**The data:**
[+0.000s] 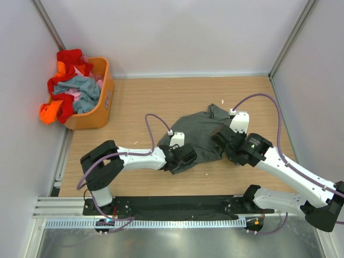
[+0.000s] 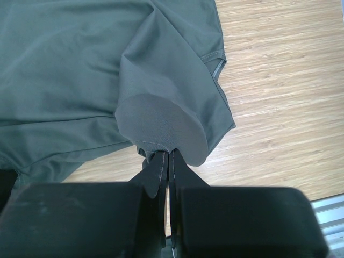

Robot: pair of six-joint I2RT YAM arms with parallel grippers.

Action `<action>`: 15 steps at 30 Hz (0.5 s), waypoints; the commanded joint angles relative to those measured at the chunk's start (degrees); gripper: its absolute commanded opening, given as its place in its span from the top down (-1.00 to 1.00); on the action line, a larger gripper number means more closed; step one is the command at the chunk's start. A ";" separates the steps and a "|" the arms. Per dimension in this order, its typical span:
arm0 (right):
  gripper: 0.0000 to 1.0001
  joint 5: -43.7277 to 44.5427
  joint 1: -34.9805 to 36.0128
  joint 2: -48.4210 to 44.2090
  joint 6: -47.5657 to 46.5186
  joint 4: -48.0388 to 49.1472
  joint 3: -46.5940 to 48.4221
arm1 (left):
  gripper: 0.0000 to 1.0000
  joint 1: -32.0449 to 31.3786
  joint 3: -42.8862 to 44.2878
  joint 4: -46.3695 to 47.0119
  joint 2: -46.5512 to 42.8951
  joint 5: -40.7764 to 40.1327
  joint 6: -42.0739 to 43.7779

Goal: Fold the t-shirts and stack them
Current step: Flatten the tshirt out

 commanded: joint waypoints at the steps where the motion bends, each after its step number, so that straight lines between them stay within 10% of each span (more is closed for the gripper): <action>1: 0.98 1.45 -0.30 -0.76 -0.69 1.21 0.02 | 0.93 0.26 2.23 1.76 0.23 -0.91 0.48; 15: 0.97 -1.36 -0.39 -2.95 -3.58 1.29 6.52 | 1.00 0.09 3.02 -5.00 -18.29 -3.10 7.33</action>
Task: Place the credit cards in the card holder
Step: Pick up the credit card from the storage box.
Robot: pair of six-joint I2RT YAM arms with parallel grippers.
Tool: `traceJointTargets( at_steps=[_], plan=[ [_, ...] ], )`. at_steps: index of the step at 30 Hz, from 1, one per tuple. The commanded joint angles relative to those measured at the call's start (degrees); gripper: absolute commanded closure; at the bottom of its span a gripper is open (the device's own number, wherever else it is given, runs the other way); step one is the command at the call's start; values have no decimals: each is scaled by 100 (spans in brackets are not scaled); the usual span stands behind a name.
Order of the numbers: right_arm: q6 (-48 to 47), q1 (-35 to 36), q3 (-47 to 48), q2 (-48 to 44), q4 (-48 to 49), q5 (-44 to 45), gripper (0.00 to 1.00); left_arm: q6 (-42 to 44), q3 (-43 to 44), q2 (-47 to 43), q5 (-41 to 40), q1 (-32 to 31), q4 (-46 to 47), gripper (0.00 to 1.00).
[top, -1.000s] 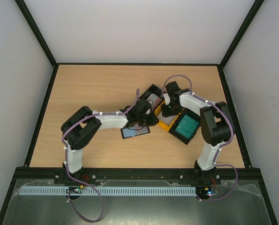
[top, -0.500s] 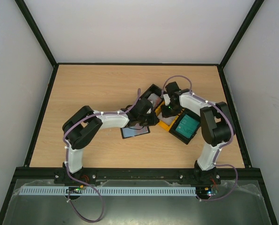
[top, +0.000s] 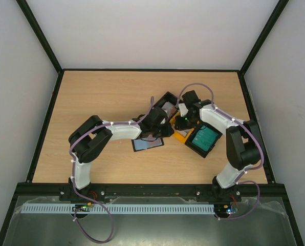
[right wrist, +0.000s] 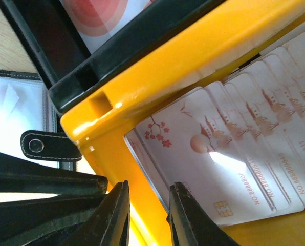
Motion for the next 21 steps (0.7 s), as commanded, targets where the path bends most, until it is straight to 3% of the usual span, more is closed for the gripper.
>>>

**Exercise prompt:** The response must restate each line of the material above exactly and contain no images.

**Your solution:**
[+0.000s] 
[+0.000s] 

Robot: pair of six-joint I2RT YAM arms with parallel grippers.

Action `<action>`: 15 steps at 30 Hz (0.5 s), waypoints; the commanded joint angles relative to those measured at the chunk's start (degrees); gripper: its absolute commanded opening, given as its place in its span from the top down (-1.00 to 1.00); on the action line, a larger gripper number means more closed; step one is the command at the chunk's start. A ";" separates the steps and a "|" the arms. Per dimension in this order, its typical span:
arm0 (right):
  gripper: 0.0000 to 1.0001
  joint 5: -43.7277 to 44.5427
  joint 1: -34.9805 to 36.0128
  joint 2: -48.4210 to 44.2090
  joint 6: -47.5657 to 46.5186
  joint 4: -48.0388 to 49.1472
  joint 3: -46.5940 to 48.4221
arm1 (left):
  gripper: 0.0000 to 1.0000
  joint 1: -32.0449 to 31.3786
  joint 3: -42.8862 to 44.2878
  joint 4: -46.3695 to 47.0119
  joint 2: -46.5512 to 42.8951
  joint 5: -40.7764 to 40.1327
  joint 6: -42.0739 to 43.7779

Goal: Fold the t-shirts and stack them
Current step: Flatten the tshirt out

 commanded: joint waypoints at the steps where the motion bends, each after its step number, so that straight lines between them stay within 10% of each span (more is closed for the gripper): <action>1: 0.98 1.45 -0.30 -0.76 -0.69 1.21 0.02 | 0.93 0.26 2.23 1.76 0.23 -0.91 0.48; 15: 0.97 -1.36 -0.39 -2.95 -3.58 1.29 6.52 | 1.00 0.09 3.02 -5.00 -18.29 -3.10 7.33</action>
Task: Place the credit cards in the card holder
Step: Pick up the credit card from the storage box.
Robot: pair of six-joint I2RT YAM arms with parallel grippers.
Tool: `traceJointTargets( at_steps=[_], plan=[ [_, ...] ], )`. at_steps: index of the step at 30 Hz, from 1, one per tuple. The commanded joint angles relative to those measured at the call's start (degrees); gripper: absolute commanded closure; at the bottom of its span a gripper is open (the device's own number, wherever else it is given, runs the other way); step one is the command at the call's start; values have no decimals: each is scaled by 100 (spans in brackets are not scaled); the usual span stands behind a name.
Order of the numbers: right_arm: q6 (-48 to 47), q1 (-35 to 36), q3 (-47 to 48), q2 (-48 to 44), q4 (-48 to 49), q5 (-44 to 45), gripper (0.00 to 1.00); left_arm: q6 (-42 to 44), q3 (-43 to 44), q2 (-47 to 43), q5 (-41 to 40), q1 (-32 to 31), q4 (-46 to 47), gripper (0.00 to 1.00).
[top, -1.000s] 
[top, -0.500s] 
[top, +0.000s] 
[right wrist, +0.000s] 
Motion for the next 21 steps (0.7 s), as commanded, targets where the path bends most, until it is straight to 3% of the usual span, more is closed for the gripper.
>>>

No more output will be produced for this exercise.